Task: Look for "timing" in each line of the records, and copy the lines that have it.

Dataset entries:

= Beginning of Section =

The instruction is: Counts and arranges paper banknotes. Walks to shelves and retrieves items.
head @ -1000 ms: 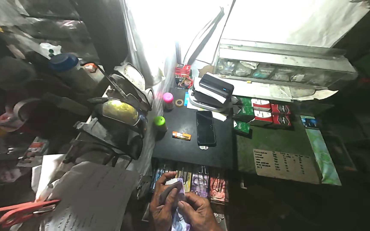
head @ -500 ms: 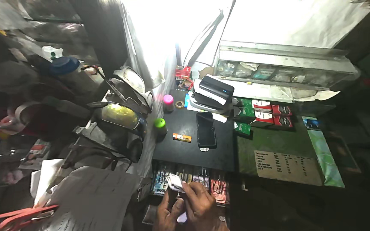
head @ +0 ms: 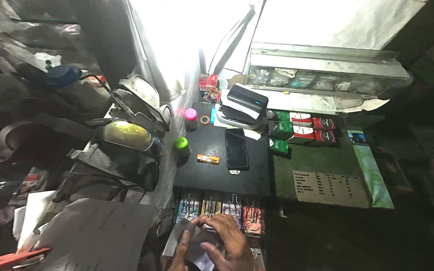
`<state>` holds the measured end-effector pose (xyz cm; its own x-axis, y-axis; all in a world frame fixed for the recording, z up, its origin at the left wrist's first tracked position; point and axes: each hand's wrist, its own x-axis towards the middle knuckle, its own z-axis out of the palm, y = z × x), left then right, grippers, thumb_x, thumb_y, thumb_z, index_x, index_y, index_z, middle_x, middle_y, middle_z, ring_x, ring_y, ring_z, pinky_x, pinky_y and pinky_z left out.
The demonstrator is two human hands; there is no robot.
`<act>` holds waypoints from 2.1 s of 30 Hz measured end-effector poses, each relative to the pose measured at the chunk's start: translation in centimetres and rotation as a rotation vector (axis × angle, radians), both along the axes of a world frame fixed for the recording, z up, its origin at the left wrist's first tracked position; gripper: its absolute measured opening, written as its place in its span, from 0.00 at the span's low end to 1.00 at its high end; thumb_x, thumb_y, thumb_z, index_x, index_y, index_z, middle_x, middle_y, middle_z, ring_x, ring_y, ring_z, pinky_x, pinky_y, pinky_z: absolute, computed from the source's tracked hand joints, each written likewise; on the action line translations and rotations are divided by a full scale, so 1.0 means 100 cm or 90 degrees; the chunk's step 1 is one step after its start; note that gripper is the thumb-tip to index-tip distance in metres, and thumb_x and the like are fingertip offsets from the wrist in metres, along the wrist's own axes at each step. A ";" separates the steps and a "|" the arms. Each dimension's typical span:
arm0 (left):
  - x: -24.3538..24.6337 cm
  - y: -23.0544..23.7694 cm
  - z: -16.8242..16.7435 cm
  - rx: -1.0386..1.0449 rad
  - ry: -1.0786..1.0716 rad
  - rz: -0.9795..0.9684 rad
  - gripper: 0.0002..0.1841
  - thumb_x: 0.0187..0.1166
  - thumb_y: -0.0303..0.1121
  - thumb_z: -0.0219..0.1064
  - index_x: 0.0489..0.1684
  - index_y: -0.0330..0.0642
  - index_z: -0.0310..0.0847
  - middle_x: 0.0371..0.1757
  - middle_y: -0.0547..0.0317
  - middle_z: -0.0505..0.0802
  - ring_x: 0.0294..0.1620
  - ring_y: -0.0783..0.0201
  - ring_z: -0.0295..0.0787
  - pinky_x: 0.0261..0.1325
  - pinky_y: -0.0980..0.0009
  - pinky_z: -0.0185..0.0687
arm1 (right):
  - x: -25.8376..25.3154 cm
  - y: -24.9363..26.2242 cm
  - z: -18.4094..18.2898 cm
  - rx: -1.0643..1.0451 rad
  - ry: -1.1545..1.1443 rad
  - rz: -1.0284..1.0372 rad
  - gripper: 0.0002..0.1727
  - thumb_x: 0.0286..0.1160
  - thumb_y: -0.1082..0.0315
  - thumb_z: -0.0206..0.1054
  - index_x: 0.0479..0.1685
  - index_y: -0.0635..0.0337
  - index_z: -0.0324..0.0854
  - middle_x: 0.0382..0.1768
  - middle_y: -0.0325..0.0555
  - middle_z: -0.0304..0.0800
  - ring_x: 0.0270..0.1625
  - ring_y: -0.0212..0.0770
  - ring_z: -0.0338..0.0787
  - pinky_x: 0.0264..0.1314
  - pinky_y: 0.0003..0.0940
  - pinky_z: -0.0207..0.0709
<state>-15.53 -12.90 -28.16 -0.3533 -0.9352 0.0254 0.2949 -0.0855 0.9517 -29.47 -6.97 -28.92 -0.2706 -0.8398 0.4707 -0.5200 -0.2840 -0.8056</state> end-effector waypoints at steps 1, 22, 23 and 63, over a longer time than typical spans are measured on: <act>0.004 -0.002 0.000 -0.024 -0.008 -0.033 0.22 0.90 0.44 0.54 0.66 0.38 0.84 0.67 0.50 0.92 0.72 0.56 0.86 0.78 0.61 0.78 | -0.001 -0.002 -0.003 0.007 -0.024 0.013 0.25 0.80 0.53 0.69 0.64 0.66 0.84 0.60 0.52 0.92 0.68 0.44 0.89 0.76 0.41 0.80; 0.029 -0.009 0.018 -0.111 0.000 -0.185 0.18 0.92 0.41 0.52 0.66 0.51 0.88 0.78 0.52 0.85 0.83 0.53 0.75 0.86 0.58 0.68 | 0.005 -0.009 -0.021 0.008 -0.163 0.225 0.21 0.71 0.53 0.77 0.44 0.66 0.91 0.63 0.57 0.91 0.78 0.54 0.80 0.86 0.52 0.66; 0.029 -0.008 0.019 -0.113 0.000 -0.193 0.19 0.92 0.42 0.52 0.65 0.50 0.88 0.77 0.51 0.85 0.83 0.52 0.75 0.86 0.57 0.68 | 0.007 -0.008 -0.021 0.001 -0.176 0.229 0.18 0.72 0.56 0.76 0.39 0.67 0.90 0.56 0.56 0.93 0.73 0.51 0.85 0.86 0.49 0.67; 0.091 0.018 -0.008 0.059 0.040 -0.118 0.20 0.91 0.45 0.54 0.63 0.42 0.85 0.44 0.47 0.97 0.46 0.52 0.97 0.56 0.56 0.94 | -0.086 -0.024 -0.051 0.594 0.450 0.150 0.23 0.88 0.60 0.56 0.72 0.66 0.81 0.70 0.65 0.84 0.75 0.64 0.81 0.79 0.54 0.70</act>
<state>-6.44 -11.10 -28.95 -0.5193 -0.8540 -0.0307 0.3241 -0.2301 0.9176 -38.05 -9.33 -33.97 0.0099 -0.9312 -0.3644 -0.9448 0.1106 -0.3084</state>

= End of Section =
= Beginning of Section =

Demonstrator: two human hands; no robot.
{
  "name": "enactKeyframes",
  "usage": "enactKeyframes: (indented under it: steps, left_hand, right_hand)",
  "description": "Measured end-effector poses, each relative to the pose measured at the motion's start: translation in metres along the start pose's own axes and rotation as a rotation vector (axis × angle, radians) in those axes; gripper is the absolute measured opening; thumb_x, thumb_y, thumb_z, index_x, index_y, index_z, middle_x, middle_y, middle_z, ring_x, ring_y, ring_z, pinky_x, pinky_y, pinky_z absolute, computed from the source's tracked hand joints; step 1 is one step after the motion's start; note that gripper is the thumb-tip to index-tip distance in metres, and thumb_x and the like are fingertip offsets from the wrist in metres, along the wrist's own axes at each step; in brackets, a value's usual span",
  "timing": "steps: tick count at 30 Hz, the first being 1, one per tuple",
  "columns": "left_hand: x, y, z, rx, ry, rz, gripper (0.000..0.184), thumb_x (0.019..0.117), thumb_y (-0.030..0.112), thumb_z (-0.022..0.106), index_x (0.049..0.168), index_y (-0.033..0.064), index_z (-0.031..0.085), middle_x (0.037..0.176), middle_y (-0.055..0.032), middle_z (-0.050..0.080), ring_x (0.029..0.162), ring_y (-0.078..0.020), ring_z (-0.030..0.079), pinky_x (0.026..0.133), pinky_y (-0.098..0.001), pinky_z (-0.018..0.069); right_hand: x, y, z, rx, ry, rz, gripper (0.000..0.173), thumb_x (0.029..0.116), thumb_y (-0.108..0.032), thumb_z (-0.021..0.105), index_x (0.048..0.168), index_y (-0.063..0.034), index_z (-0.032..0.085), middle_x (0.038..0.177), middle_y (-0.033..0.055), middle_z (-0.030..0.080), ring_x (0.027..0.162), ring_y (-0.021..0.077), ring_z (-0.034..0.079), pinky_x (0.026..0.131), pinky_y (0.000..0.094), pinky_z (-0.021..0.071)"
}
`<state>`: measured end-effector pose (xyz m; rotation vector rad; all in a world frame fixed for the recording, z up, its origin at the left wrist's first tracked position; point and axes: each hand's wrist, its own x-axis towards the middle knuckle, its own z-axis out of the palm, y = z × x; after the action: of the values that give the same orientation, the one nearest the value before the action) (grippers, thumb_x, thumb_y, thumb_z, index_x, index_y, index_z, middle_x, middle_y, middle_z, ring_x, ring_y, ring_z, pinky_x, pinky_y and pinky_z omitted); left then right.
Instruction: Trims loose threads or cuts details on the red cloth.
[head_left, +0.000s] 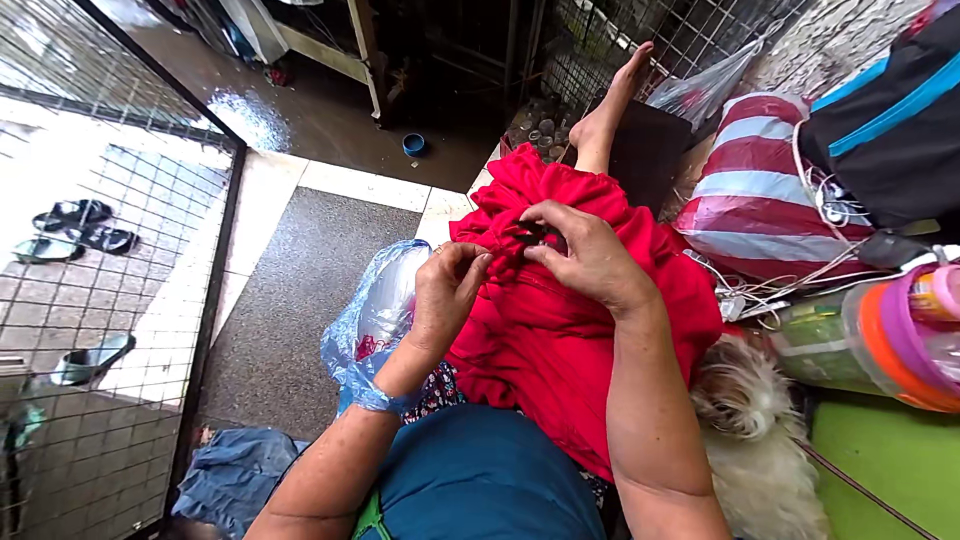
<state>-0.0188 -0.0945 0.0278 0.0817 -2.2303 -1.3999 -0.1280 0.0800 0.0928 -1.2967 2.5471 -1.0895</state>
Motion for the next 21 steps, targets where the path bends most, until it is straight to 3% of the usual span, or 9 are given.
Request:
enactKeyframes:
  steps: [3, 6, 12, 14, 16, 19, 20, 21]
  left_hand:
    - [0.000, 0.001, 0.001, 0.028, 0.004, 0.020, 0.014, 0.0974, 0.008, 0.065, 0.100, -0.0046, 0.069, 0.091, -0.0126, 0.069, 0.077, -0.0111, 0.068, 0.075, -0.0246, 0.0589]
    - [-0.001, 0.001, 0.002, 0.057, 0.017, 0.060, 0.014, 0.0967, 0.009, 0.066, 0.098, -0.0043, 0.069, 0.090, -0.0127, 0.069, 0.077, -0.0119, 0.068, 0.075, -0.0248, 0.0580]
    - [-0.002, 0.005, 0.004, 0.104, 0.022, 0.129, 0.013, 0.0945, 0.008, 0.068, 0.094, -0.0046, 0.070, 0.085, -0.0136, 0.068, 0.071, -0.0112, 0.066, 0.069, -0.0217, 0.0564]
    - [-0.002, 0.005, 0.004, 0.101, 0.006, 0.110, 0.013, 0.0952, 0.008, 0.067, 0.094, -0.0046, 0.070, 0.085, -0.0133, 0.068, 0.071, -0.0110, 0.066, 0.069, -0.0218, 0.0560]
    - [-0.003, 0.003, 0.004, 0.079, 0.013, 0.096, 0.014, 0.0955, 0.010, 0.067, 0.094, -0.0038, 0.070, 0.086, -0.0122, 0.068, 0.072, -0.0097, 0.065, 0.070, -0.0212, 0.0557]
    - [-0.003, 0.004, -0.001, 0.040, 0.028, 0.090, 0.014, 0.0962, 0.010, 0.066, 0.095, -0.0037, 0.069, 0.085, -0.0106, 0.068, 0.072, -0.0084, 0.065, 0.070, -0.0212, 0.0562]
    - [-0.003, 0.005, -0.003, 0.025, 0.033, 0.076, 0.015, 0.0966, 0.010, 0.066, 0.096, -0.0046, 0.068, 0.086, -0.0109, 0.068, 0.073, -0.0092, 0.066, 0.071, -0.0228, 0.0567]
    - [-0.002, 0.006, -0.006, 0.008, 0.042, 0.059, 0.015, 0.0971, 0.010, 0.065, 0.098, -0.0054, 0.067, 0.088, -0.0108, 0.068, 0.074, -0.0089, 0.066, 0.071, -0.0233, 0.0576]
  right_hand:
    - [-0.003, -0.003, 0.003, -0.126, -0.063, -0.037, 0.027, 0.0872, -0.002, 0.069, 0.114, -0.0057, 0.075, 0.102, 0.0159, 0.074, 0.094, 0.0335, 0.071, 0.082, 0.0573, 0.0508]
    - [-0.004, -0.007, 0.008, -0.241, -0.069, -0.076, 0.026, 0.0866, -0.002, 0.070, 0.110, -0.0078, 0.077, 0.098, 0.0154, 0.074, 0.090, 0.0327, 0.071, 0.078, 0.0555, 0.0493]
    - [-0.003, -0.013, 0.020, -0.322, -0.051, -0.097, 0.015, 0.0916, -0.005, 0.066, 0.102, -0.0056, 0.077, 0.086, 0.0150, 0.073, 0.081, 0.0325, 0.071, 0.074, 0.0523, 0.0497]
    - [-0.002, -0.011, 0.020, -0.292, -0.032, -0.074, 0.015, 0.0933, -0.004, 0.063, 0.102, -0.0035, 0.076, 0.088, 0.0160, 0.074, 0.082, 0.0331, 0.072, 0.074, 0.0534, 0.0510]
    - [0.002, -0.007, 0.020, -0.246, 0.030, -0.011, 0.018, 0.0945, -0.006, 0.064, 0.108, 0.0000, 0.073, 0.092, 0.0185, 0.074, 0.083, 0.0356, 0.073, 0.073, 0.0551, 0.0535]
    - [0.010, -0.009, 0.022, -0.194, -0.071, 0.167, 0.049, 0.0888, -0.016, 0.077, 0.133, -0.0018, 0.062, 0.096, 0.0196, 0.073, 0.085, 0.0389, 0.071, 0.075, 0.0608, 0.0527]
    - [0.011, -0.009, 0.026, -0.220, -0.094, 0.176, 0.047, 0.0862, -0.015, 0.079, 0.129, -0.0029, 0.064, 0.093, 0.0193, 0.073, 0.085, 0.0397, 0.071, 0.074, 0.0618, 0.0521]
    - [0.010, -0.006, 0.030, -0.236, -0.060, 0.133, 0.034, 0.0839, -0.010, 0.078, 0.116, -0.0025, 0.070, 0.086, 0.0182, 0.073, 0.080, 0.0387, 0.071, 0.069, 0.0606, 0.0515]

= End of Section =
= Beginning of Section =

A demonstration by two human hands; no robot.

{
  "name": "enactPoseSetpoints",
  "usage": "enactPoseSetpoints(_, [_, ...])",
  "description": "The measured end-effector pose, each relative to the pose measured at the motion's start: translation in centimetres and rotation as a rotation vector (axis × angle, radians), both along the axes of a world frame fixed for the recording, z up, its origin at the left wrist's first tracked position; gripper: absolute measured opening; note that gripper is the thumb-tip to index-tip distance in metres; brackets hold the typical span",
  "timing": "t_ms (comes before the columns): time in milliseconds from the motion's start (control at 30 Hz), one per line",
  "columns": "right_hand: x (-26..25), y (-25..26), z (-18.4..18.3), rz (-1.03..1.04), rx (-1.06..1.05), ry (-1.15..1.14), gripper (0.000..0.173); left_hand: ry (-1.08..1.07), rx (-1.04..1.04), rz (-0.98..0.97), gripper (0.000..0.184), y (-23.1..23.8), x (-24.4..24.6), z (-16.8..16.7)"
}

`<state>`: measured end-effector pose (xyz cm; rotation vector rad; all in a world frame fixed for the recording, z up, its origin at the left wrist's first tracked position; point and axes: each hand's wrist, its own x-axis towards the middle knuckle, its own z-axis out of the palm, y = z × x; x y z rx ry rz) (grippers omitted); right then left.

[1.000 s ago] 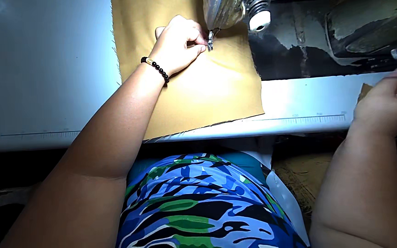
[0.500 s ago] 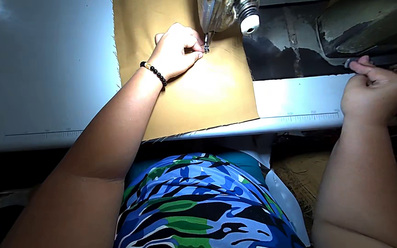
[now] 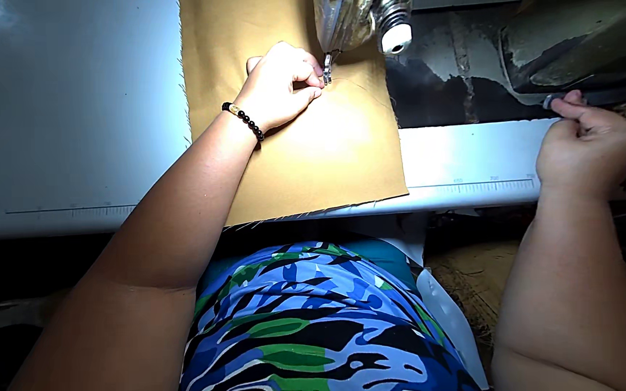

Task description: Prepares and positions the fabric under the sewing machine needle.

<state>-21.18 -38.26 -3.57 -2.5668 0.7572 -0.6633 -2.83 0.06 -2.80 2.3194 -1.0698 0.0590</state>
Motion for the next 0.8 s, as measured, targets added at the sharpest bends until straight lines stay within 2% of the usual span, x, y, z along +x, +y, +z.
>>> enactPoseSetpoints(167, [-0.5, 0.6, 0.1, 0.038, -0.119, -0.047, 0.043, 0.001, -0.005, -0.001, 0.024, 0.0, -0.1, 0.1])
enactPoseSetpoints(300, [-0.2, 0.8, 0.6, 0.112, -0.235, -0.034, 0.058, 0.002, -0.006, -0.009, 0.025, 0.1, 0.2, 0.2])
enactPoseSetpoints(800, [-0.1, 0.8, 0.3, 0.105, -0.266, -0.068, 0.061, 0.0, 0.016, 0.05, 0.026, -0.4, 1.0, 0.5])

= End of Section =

Answer space:
  "timing": "steps: tick count at 30 Hz, the first being 1, one per tuple",
  "timing": "t_ms (comes before the columns): time in milliseconds from the motion's start (control at 30 Hz), one per line",

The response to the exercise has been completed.